I can program very very fast if I only consider the happy path, hard code everything and don't bother with things like writing tests defining types or worrying about performance under expected scale. It's all much faster right up until the point it isn't - and then it's much slower. Ai isn't quite so obviously bad, but it can still hide short term gains into long term problems which is what studies tend to focus on as the short term doesn't usually require a study to observe.
I think Ai is similar to outsourcing staff to cheeper counties, replacing ingredients with cheaper alternatives and other MBA style ideas. It's almost always instantly beneficial, but the long term issues are harder to predict, and can have far more varied outcomes dependent on weird specifics of the business.
jokoon 16 hours ago | parent
It's all make believe
andrewstuart 16 hours ago | parent
And no, no-one is waiting for a “study” to believe in AI, they’re out doing it.
PunchyHamster 16 hours ago | parent
Note that most of them were focused on programming tasks aimed to ship a product, not other use cases like "prototype a dozen of ideas quickly before we pick direction", or "write/update documentation about this feature" which AI might be significantly more productive use case than just programming.
devilkin 15 hours ago | parent
Yet I have to still see the first delivery or codebase by that same person. (I am not his manager)
I lean in the LLM skeptic camp, I know they're great for some things (never to outsource your thinking, what unfortunately a lot of people do), but I'd like to see some studies. Because there are a lot of net negatives in the business press, or max up to 10% improvement.
eudamoniac 13 hours ago | parent
edanm 5 hours ago | parent
2. That said, almost all the people who "want to see a study" don't make sense to me. I don't remember anyone insisting on seeing a study that shows that writing Python is more productive than C; people just used it and largely agreed that it was. How many studies show that git (or other DVCS) are better than the things that preceded it? I don't know if any exist. I do know that nobody was looking for studies before switching to git.
I don't ever remember seeing any new technology in software development for which people demanded studies before adopting it. They just assumed that if the professional developers they trusted to build their software said something was better, then it was — a correct assumption IMO.
Now, we're seeing a technology which most professional developers — that have used it seriously, at least — insist is orders of magnitude better than anything else that's come before it. And suddenly developers can't be trusted? Suddenly, when the claimed effect is orders of magnitude bigger than almost any other new technology, developers are biased and incapable of making this kind of determination?
I really don't think that's a serious position to hold.
000ooo000 4 hours ago | parent
You can't just assert this. I could equally-baselessly say most professional developers have used LLMs and find them, overall, more trouble than they're worth. Except it's not totally baseless because I think that was actually a result of a study, IIRC.

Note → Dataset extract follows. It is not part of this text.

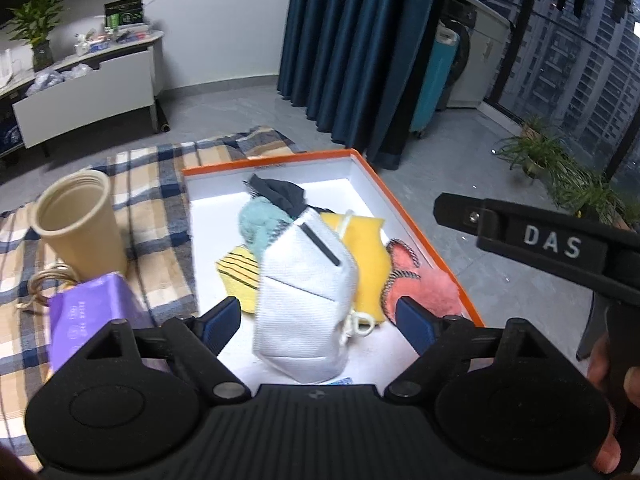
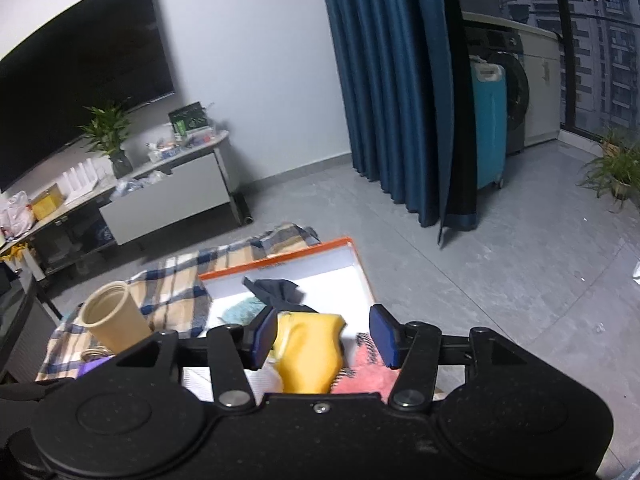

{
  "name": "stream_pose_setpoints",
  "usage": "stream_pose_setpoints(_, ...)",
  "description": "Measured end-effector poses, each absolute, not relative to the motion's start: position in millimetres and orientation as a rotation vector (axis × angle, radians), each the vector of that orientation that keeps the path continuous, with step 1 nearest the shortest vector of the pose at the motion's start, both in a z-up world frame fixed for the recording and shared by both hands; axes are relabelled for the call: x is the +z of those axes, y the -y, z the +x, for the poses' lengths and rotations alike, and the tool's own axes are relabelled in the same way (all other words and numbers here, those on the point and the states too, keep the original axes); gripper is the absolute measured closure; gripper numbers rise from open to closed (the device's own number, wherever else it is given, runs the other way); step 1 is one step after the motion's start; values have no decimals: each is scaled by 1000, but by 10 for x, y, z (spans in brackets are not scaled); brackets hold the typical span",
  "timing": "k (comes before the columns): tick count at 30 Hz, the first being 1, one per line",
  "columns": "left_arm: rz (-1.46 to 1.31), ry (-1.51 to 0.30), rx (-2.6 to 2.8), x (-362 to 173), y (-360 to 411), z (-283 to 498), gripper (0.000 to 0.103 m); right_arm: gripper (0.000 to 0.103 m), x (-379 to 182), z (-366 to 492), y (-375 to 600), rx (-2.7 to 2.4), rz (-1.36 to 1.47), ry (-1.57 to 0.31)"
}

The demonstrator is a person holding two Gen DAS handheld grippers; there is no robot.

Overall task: Organize soft objects
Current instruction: 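Move both grippers back to the yellow cloth and cable beside the cup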

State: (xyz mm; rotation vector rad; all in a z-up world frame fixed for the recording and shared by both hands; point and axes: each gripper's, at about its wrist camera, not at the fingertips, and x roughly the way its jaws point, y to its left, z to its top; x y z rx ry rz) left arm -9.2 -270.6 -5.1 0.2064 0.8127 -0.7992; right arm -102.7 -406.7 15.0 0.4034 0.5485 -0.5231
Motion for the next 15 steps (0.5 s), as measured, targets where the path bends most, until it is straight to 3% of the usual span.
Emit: stream_pose_setpoints(15,162,-760,-606,195,2128,107,15,41,279,-812,3658,-425,349,-522)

000ooo000 1 hour ago | parent
>I'm [...] at $x, a frontier AI Security company
I really should check these before I bother engaging with posts boosting AI
khuedoan 3 hours ago | parent
In C vs. Python case, we know about technical trade-offs and when to use what, but in AI productivity neratives, we keep pretending that technical or cognitive debt created by AI doesn't exist.
Sure, person A can be 20% "faster" and suggest that this tool increases productivity by a magnitude, but if it costs person B 50% more time to review A's slop or clean up A's mess, the team's productivity doesn't really increase.